Draft - 3/10/04
When I tell programmers that my favorite programming language is Scheme, they tend to react as though I'd told them my favorite snack were packing styrofoam or my favorite music were junior high orchestra recordings: those who can even bring themselves believe me mostly wonder what on Earth I could be thinking. Some wonder if I've ever programmed in a real language like C or C++ (I have), if I'm one of those academic nuts who cares more about proving theorems about programs than actually using them for real work (I'm not), or if all those parentheses have rotten my brain (probably). So what could make me like this weird language with no for loop and so many parentheses it makes you crosseyed?
In this article, I'll tell you what, and by the time I'm finished I hope I'll have convinced you that you might want to give it a shot yourself. I'm going to assume that you're a working programmer who comes from a C, C++, Java, or similar background, so I'm not going to go into the details of how Scheme differs from other more-or-less exotic languages like Common Lisp, Standard ML, or Haskell, as interesting and worthy of discussion as those languages are. Suffice it to say that many of the ideas I present here as features of Scheme are also present in some other languages.

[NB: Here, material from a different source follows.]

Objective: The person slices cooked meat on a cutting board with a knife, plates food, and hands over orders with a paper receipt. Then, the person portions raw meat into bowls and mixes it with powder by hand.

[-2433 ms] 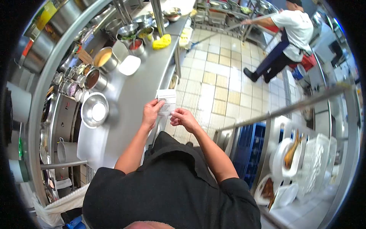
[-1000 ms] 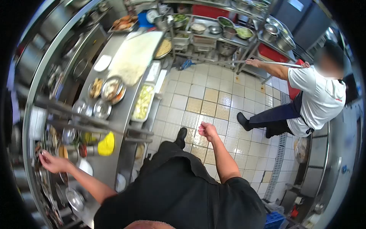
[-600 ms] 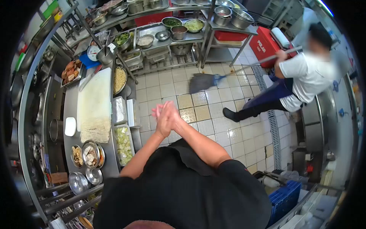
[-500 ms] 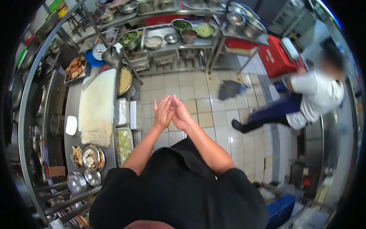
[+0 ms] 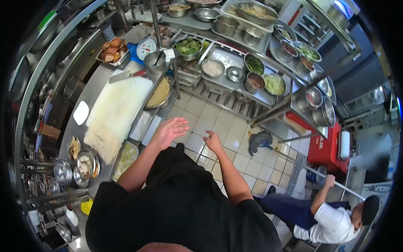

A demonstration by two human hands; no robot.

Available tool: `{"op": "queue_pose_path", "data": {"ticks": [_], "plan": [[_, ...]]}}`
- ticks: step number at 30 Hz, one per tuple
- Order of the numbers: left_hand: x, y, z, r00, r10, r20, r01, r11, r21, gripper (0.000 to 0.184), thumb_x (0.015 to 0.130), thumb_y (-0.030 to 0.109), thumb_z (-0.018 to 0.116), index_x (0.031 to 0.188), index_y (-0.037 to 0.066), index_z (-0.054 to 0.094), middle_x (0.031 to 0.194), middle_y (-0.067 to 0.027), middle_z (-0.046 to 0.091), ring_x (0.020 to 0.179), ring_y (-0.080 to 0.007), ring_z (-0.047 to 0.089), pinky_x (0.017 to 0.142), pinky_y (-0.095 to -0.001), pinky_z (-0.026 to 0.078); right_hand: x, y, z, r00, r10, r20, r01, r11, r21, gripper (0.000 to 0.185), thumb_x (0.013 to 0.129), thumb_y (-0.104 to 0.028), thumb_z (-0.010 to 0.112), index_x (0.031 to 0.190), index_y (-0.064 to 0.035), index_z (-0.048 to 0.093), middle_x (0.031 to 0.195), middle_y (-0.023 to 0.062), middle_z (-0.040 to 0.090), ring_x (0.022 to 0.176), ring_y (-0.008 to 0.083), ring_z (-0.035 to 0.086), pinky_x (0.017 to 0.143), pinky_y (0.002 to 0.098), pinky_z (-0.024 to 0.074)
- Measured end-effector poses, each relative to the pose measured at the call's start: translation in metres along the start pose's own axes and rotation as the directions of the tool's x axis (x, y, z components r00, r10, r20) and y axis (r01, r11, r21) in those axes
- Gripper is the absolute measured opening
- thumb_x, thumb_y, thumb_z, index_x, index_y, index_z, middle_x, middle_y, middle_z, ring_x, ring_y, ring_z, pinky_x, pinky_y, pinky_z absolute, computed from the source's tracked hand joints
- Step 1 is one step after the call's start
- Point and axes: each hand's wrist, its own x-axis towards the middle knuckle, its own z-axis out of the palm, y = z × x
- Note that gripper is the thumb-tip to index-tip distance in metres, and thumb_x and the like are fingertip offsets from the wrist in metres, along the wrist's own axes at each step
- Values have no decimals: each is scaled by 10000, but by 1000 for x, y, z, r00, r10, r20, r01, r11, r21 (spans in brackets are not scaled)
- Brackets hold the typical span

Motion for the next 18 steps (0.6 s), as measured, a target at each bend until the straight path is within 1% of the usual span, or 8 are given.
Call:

That disclaimer out of the way, let's get on to the good stuff.
Scheme head-first
I'm not going to try to teach you how to program in Scheme, but instead to give an impression of how a Scheme programmer tackles problems. So, rather than showing some boring pedagogical example like "Hello world" or a factorial function, I figured I'd show something I've actually had occasion to use in real work: a multithreaded port scanner. Here it is, written basically the way I'd really write it if I needed to:
; scan : string[hostname] int int -> listof (list int string)
; produces a list of all open TCP ports on the given host and their
; associated well-known service names, listed in order from low to high
(define (scan host low high)
(build/threaded port (from low to high)
(if (can-connect? host port)
(list port (port->name port))
#f)))
See, that's not so bad. The first three lines are comments describing the function; naturally they're not necessary for the program to run. The next defines a function called scan which takes three arguments: host, low, and high. Conceptually we'd like scan to return an ordered list of all the ports that are open on the given host, where all the decisions about each particular port were made in parallel with each other. That sounds complicated, so with our Scheme hats on we'll just make up some new syntax called build/threaded that does it for us and worry about how that syntax works later. We'll say that you give it the name of a new variable (port in this case), specify a range using a for ... to ... construct, and give it a body of code to execute, and it executes the body in parallel for each number in the range and returns an ordered list of all the results. And just because we want to make our lives really simple, we'll say that output list only includes a result if the body didn't return #f (false).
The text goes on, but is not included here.